Époustouflant, le spectacle des "Mamans d’l’eau" donné actuellement (ce soir et demain soir à 20 heures) au Théâtre du Grand Marché de Saint-Denis par la compagnie Acte 3. Toutes les comédiennes sont d’un professionnalisme hors pair. L’histoire de ces femmes pêcheuses de zourites remplaçant leurs maris aveuglés (en raison de leur suffisance) par une sirène, maîtresse du lagon et qui doivent s’affronter entre elles pour ramener à manger sur terre.
On est très vite dans le bain, à souffrir et à partager la douleur du combat de ces femmes, chapeautées par une Sirène, symbole autoritaire et gouvernante de leurs faits et gestes.

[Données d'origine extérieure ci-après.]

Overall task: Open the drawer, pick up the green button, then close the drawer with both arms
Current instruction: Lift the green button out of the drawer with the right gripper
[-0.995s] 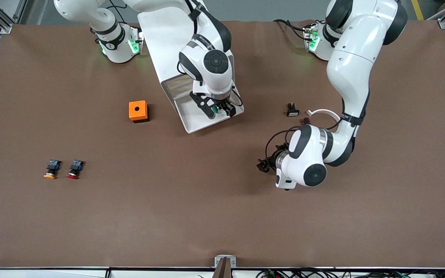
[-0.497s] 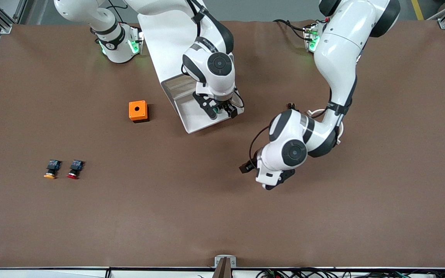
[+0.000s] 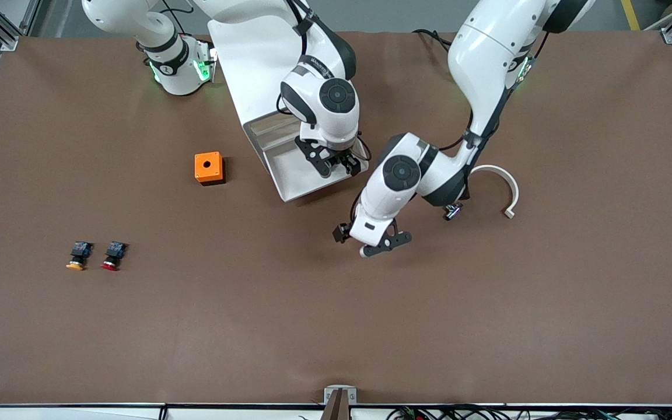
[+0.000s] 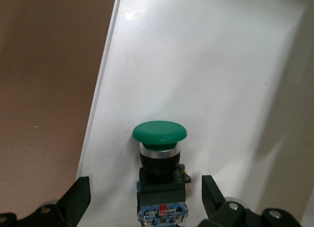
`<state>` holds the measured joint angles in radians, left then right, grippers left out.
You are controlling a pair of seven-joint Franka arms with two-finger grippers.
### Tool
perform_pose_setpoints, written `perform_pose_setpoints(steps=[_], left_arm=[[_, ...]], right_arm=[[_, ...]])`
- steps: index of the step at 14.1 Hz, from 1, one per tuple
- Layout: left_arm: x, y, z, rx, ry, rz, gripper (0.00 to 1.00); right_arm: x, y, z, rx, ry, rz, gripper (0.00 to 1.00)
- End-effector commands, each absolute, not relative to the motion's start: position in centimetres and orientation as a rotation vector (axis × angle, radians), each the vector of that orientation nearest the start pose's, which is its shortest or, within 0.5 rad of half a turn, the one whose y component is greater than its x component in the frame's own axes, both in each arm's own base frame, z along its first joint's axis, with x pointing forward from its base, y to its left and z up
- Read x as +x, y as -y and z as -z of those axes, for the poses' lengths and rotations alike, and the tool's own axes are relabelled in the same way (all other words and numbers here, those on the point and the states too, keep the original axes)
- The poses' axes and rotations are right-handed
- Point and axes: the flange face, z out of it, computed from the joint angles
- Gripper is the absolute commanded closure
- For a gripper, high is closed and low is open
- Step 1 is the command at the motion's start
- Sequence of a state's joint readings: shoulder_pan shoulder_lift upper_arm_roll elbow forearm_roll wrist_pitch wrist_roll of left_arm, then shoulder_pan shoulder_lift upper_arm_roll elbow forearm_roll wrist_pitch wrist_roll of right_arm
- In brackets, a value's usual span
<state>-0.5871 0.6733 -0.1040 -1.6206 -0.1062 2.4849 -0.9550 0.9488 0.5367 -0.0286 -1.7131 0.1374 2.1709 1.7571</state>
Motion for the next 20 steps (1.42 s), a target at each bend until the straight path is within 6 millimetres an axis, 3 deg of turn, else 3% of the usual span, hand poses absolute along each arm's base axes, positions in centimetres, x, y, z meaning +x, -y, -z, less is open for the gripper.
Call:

Incroyablement bien jouée par l’ensemble des actrices, la performance ne s’arrête pas là… Le décor, les costumes et le son sont en parfaite osmose avec le jeu. L’ingéniosité du texte amalgamant le créole et le français, comme la tradition et la modernité aux travers des deux piliers que sont la Sirène et la Girafe, nous permettent de réaliser la richesse de la pièce.
Lolita Monga, écrivaine et metteure en scène, a réalisé le « perfo-rage » du cœur en nous entraînant au fil de l’eau dans ce conte onirique si proche de notre réalité sociale. Partagée entre une Girafe à la science infuse « venant de déor », modestement imposante par ses connaissances dans ce milieu populaire de la pêche où les femmes doivent trimer, la Sirène ne cessera de jouer de ses atouts (le chant, la levée de marée ou l’afflux de poissons dangereux) pour que les pêcheuses restent sous sa gouverne.
On en ressort bouleversé par la philosophie dégagée, trop proche de nos maux réunionnais : le chômage (« un homme n’est pas fait pour rester assis »), la pauvreté, la suffisance, la trop lourde tradition du rapport hommes-femmes dans les mentalités et la prétendue supériorité d’une culture sur une autre.
Un spectacle digne d’aller plus loin et de connaître les couleurs exportables, au point de regretter que seulement trois représentations seront données au Grand Marché. Faites-en l’écho auprès de vos proches car cette compagnie nous offre un cadeau en or, à l’exemple de ces « zourites en or ».